[Your objective]
Entries follow. Give back exactly the lines starting at the one containing "<point>113,86</point>" and ending at the one containing "<point>421,63</point>", and no other lines.

[Supplied entries]
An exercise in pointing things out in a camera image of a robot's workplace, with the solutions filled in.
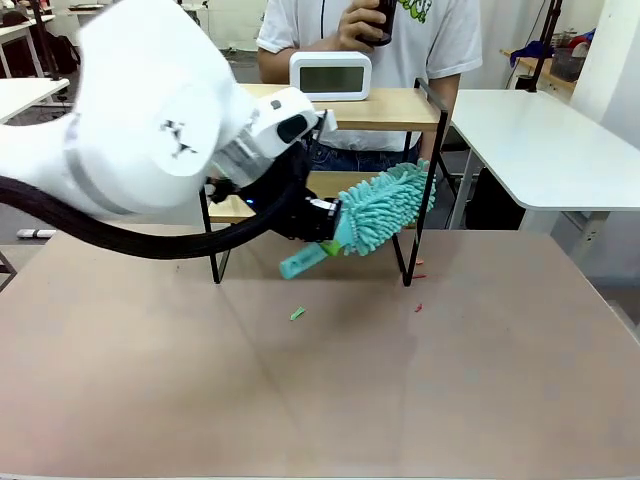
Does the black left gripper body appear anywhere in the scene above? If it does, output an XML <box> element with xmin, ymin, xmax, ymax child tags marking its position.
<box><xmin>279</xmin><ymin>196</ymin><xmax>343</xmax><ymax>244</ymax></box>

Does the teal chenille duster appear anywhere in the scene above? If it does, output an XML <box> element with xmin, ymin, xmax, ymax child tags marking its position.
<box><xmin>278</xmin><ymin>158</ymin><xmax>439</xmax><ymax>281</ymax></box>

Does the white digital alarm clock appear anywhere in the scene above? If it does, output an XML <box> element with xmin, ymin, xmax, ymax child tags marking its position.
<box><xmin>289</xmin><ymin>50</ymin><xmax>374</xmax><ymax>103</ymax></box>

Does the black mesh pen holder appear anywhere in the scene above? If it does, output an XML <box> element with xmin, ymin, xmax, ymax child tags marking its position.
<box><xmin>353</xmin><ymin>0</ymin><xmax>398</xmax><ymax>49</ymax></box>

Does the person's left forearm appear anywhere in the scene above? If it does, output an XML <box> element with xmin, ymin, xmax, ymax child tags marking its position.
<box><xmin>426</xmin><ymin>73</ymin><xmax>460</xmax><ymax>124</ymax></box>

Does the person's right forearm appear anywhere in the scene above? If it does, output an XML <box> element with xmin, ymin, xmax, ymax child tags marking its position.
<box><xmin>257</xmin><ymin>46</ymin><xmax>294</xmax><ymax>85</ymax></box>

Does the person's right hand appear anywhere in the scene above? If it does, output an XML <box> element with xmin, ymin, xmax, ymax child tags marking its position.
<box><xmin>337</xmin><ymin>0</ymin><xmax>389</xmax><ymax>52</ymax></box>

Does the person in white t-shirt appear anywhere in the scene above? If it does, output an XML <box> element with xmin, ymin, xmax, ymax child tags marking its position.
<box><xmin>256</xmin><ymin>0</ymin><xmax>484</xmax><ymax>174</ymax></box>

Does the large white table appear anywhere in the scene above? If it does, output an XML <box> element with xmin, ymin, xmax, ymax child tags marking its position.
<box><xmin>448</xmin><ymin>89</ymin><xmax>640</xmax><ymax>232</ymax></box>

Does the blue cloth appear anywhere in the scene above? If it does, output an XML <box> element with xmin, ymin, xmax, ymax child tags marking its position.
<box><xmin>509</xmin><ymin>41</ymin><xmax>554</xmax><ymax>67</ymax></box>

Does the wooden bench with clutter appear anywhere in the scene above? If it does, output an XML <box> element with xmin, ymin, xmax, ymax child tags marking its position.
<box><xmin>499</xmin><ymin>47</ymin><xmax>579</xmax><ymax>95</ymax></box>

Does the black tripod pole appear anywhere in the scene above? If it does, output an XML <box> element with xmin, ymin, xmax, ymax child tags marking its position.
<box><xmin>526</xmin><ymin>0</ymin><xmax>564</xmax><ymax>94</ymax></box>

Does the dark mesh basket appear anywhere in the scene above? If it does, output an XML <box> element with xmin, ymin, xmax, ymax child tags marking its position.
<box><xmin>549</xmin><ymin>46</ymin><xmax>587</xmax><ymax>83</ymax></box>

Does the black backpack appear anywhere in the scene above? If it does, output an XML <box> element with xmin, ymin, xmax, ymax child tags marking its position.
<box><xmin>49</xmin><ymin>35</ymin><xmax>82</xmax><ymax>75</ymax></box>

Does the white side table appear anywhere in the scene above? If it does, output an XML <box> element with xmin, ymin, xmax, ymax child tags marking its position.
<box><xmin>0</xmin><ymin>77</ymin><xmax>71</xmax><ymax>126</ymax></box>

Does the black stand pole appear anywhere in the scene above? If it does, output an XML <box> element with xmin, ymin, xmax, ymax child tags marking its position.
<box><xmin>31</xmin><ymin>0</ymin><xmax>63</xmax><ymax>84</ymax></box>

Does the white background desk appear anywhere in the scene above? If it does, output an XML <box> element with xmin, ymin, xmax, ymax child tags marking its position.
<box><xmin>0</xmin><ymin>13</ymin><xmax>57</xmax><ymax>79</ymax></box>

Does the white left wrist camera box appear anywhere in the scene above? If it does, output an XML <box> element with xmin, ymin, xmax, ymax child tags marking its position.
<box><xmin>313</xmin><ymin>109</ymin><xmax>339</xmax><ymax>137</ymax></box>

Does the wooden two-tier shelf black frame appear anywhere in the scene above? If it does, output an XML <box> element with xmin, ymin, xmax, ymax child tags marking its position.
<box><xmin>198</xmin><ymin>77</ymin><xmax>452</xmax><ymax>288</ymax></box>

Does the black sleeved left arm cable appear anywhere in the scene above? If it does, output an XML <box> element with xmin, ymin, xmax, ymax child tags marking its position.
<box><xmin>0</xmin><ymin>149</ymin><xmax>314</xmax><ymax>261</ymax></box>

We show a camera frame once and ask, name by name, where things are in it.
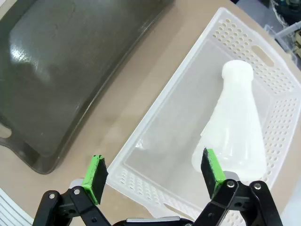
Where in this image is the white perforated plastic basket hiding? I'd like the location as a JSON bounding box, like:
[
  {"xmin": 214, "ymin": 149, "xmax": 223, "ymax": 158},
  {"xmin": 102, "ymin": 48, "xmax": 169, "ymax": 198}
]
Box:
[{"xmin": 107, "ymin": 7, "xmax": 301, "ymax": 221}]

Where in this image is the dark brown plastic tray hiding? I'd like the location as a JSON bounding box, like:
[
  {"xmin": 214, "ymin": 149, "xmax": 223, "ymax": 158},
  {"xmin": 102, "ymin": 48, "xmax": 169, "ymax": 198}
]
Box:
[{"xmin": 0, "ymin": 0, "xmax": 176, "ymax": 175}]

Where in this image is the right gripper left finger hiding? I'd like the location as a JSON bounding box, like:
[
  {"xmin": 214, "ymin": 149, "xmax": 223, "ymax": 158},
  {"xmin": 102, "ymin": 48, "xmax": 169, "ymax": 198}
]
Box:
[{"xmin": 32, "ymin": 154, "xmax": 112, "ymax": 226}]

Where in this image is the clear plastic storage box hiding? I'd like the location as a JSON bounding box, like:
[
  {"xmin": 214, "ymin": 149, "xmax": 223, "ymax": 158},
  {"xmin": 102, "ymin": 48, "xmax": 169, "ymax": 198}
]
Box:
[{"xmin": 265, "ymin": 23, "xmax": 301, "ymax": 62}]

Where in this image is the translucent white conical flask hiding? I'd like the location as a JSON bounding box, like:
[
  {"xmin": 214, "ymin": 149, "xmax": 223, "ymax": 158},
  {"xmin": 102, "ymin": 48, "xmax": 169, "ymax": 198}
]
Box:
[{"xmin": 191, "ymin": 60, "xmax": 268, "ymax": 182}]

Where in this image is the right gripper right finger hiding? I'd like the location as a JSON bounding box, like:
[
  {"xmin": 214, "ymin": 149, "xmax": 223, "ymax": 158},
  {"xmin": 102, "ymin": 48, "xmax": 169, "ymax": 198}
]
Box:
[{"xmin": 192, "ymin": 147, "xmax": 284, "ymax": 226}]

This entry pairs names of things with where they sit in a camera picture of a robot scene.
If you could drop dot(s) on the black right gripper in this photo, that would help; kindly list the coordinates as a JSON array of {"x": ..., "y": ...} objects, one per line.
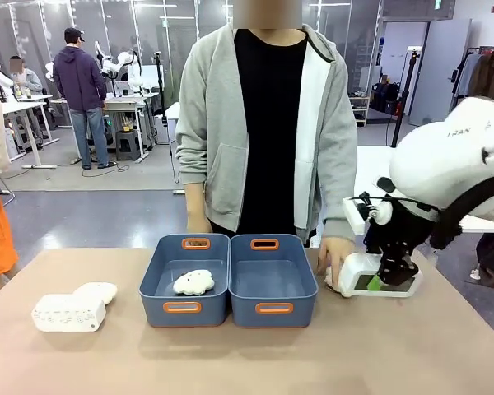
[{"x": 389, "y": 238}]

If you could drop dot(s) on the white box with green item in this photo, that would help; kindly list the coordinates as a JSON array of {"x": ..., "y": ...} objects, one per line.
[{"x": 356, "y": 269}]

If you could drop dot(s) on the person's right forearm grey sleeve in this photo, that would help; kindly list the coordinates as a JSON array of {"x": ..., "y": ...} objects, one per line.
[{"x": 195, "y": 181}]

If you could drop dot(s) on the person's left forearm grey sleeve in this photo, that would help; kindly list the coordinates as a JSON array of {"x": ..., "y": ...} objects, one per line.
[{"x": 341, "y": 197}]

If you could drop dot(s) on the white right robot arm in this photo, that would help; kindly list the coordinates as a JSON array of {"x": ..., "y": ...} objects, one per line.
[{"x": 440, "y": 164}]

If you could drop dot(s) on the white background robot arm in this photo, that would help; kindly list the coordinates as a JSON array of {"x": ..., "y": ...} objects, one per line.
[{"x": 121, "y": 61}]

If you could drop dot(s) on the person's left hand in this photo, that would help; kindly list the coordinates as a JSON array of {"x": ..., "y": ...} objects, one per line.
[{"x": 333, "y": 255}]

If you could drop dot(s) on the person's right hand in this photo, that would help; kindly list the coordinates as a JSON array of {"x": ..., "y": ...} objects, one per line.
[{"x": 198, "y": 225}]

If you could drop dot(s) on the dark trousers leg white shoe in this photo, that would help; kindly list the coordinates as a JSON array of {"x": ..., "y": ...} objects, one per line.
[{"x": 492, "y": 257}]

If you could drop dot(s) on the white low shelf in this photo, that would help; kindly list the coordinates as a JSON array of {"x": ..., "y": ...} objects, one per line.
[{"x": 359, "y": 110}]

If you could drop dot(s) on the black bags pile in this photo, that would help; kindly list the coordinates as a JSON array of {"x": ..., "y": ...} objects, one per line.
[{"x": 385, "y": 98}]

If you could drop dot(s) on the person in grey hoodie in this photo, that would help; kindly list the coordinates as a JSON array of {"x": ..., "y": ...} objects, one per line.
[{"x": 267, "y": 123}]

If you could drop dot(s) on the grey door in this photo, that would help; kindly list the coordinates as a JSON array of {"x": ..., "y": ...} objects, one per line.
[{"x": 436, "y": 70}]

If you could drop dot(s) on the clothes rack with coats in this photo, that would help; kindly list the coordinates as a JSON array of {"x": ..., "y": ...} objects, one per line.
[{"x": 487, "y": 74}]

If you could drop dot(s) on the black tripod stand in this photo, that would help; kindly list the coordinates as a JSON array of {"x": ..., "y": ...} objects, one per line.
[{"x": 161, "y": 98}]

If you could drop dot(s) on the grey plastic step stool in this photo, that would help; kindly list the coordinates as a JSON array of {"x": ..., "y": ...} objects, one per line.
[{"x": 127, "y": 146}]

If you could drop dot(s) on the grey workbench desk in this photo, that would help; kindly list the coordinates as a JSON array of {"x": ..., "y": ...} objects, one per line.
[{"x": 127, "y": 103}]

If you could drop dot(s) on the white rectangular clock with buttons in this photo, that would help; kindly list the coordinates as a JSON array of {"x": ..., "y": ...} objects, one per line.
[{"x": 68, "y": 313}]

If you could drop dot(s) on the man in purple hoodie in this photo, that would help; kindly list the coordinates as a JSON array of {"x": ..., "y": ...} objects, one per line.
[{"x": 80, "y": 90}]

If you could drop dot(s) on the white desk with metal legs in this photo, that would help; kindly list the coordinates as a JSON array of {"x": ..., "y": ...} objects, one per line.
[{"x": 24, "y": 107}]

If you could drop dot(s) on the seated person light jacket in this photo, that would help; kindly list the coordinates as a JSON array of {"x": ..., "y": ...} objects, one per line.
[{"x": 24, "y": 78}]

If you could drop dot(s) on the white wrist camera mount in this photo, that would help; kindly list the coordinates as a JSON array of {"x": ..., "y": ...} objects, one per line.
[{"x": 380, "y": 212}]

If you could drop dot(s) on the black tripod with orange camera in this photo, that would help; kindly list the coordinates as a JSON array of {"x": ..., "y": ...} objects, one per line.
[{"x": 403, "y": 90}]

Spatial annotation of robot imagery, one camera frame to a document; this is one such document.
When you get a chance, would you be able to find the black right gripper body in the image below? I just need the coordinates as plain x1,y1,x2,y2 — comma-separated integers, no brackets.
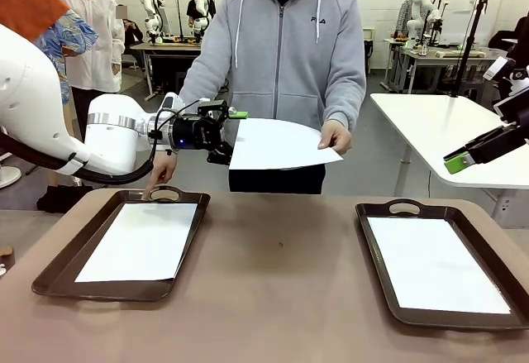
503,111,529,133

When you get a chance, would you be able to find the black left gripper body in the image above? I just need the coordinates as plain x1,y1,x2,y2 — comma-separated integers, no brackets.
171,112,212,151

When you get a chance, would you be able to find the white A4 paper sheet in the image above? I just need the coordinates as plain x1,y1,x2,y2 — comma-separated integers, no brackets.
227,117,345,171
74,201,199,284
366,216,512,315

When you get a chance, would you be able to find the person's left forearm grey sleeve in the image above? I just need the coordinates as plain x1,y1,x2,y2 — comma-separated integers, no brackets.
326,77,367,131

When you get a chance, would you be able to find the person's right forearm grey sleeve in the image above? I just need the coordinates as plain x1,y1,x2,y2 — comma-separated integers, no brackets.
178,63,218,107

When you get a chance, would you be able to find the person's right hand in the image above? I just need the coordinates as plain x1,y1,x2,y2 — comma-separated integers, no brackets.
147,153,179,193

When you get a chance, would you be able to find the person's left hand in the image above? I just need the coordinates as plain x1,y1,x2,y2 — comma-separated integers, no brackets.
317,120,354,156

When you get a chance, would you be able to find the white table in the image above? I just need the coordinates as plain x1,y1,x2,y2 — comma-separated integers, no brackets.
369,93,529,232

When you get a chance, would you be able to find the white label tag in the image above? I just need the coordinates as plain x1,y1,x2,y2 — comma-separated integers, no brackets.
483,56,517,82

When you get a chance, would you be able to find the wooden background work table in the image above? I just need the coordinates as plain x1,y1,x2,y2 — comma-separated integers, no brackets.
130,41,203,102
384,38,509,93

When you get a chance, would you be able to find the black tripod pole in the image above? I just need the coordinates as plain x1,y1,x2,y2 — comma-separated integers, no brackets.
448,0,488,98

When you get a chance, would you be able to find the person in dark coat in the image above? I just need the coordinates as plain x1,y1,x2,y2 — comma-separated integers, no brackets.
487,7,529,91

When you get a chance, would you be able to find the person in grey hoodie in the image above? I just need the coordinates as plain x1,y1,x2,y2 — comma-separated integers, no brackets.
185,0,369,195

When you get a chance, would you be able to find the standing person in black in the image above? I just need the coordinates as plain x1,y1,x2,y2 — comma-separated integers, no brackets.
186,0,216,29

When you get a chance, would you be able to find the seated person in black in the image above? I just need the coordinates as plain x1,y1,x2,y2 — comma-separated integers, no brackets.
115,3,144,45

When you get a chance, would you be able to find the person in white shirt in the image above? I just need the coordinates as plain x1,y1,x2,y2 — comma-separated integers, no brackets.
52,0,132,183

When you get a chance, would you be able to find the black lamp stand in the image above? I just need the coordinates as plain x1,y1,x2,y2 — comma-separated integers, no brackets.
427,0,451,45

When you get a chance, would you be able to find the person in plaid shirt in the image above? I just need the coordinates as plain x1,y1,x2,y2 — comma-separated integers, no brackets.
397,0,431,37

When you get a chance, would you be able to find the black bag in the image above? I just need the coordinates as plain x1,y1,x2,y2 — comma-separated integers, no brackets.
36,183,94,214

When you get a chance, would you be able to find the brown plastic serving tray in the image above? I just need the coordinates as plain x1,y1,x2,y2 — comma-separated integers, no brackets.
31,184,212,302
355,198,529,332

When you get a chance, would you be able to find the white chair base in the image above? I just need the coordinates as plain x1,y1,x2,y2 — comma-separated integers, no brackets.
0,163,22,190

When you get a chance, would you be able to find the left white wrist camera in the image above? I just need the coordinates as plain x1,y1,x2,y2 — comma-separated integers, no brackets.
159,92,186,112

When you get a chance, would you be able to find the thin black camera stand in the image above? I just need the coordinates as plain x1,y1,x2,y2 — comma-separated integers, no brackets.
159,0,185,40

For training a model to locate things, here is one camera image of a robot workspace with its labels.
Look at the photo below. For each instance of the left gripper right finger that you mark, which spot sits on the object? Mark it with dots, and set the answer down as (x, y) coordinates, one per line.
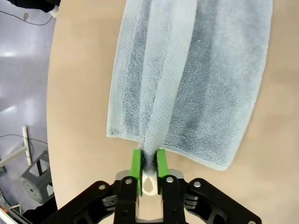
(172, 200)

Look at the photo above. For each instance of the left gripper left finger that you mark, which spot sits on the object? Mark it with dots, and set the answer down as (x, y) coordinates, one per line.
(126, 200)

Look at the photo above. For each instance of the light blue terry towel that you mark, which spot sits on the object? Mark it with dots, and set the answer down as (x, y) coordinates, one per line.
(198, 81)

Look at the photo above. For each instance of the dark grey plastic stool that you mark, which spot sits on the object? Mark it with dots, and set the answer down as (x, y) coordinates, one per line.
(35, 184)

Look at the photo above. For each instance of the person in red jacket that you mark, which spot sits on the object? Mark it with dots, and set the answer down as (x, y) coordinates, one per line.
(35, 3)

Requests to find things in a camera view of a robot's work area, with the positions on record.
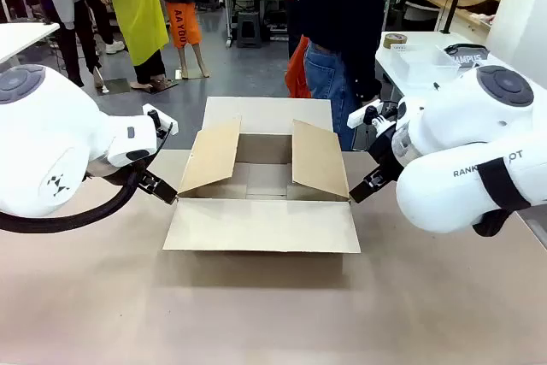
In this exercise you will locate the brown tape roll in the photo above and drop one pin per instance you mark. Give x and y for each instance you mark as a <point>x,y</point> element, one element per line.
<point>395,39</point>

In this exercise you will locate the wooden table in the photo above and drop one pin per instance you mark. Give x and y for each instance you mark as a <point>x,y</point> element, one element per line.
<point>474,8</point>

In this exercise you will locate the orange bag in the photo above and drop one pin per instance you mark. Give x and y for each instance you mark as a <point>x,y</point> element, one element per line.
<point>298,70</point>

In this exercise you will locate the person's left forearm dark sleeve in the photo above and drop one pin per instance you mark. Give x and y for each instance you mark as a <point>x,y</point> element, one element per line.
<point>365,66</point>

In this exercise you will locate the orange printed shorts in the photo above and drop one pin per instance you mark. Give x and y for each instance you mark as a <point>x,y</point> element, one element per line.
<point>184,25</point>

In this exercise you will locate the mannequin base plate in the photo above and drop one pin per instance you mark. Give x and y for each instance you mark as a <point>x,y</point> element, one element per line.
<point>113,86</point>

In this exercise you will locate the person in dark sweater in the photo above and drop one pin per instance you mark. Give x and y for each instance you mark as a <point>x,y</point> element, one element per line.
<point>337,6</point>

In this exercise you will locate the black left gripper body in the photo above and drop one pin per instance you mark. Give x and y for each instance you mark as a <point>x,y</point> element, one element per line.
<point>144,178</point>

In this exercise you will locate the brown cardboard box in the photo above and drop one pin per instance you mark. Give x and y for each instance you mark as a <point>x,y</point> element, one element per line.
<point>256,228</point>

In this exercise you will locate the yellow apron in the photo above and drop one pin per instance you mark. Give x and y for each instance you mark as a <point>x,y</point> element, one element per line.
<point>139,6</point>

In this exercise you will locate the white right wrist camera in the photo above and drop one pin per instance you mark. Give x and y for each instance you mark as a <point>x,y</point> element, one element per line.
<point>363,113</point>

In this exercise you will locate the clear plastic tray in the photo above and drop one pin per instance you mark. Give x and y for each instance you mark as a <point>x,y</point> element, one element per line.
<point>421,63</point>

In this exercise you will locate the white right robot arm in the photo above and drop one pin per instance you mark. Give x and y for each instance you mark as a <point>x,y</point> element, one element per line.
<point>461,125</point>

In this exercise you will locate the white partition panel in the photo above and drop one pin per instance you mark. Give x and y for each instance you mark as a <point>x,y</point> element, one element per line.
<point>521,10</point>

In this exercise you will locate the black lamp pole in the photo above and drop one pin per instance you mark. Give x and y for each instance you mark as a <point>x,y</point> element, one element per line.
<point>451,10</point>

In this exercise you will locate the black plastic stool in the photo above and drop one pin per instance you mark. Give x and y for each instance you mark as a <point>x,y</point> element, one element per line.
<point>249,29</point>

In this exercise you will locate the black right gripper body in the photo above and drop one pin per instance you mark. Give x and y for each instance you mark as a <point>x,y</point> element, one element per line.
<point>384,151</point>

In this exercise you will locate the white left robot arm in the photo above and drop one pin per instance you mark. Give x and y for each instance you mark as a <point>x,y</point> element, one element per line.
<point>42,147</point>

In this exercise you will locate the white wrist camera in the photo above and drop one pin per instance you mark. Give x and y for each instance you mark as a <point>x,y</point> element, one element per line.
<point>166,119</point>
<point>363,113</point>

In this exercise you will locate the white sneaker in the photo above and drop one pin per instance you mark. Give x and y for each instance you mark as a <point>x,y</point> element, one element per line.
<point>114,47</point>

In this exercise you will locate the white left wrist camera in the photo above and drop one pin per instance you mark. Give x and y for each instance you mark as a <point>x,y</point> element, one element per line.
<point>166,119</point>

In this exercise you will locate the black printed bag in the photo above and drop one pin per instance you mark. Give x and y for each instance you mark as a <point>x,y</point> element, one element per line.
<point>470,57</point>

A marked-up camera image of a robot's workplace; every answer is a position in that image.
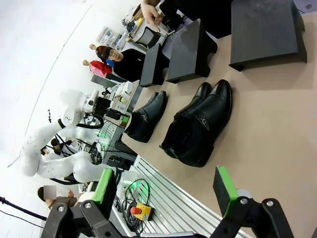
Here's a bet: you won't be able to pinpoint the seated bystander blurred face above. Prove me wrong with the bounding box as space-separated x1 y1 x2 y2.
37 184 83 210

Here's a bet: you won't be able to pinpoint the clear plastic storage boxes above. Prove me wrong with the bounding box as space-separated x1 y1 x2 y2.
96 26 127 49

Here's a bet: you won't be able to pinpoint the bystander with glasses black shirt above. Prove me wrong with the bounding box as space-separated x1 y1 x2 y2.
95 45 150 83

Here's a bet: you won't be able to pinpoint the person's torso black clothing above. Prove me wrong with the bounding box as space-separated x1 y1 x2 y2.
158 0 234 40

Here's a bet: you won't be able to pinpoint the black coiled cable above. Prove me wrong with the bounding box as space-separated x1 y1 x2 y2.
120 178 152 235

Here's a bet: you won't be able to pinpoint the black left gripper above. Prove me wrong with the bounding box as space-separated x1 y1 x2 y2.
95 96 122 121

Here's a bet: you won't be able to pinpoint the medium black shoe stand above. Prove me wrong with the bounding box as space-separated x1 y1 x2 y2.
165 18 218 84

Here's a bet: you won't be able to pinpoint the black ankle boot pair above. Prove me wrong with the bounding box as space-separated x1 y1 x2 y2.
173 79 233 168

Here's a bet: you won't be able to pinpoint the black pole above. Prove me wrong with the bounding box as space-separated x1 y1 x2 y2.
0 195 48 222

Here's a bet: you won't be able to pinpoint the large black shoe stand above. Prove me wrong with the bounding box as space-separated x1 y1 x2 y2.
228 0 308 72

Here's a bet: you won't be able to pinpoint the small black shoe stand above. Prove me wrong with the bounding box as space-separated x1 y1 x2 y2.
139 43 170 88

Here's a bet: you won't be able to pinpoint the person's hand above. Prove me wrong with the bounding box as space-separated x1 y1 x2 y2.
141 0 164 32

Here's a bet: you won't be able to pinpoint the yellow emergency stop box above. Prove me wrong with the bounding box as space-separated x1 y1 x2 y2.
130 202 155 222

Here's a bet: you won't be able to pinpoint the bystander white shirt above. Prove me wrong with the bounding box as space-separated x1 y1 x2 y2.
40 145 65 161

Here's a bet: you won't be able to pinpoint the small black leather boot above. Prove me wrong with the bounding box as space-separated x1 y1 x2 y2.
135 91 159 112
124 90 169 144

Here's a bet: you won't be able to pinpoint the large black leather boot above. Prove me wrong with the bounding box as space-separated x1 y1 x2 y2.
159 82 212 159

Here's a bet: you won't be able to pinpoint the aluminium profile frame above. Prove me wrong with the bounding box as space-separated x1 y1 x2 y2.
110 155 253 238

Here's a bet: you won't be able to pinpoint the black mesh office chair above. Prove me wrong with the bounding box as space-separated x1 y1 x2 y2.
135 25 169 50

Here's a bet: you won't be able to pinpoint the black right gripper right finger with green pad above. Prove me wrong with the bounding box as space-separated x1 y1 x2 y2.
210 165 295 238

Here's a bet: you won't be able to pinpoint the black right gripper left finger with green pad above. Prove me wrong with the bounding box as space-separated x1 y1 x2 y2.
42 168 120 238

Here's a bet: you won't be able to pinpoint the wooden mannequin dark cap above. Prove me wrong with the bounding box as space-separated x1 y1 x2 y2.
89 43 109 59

[Solution to this task]
<point>113,86</point>

In this exercise you will locate the person in dark sweater in the photo above and drop one pin per instance you mark. Give x and y for each instance you mark as a <point>x,y</point> element, one element per line.
<point>337,6</point>

In this exercise you will locate the black left gripper body in the photo above and drop one pin per instance you mark. Give x and y for each instance you mark as a <point>x,y</point> element, one element per line.
<point>144,178</point>

In this exercise you will locate the brown cardboard box in the photo above and drop one pin per instance you mark. Give x and y for each instance you mark as a <point>x,y</point> element, one element per line.
<point>256,228</point>

In this exercise you will locate the yellow apron in the photo above and drop one pin per instance you mark. Give x and y for each instance you mark as a <point>x,y</point> element, one element per line.
<point>139,6</point>

In this exercise you will locate the white right wrist camera in the photo above and drop one pin per instance you mark. Give x and y for each instance you mark as a <point>x,y</point> element, one element per line.
<point>363,113</point>

In this exercise you will locate the clear plastic tray in the photo above and drop one pin per instance you mark. Give x and y for each instance you mark as a <point>x,y</point> element, one element per line.
<point>421,63</point>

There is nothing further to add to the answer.